*Problem details*. Tally the lines below that contain "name" and reply with only the tally.

*Recorded data*.
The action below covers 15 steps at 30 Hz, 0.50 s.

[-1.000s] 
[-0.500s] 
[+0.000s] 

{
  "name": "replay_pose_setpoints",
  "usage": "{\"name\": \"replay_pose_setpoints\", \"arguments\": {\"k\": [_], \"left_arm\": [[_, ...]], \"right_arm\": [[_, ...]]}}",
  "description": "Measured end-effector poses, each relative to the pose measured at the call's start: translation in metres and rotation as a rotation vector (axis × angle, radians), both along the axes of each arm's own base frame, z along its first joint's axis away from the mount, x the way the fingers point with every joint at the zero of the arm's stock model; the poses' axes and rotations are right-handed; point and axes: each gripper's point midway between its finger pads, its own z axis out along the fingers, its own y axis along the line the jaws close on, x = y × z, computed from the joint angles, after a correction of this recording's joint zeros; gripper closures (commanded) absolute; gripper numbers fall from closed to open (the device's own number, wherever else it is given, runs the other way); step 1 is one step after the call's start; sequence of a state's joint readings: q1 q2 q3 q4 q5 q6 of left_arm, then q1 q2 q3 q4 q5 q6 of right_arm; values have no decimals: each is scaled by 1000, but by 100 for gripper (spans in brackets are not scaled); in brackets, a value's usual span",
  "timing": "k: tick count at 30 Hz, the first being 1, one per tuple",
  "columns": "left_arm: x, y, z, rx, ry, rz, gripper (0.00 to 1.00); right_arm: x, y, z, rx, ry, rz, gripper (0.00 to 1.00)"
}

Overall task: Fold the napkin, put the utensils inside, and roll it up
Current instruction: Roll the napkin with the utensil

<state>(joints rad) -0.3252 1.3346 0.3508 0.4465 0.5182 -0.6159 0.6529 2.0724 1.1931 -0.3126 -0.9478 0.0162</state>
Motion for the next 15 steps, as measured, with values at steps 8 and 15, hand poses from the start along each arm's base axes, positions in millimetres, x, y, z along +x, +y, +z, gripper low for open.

*Your solution*. 2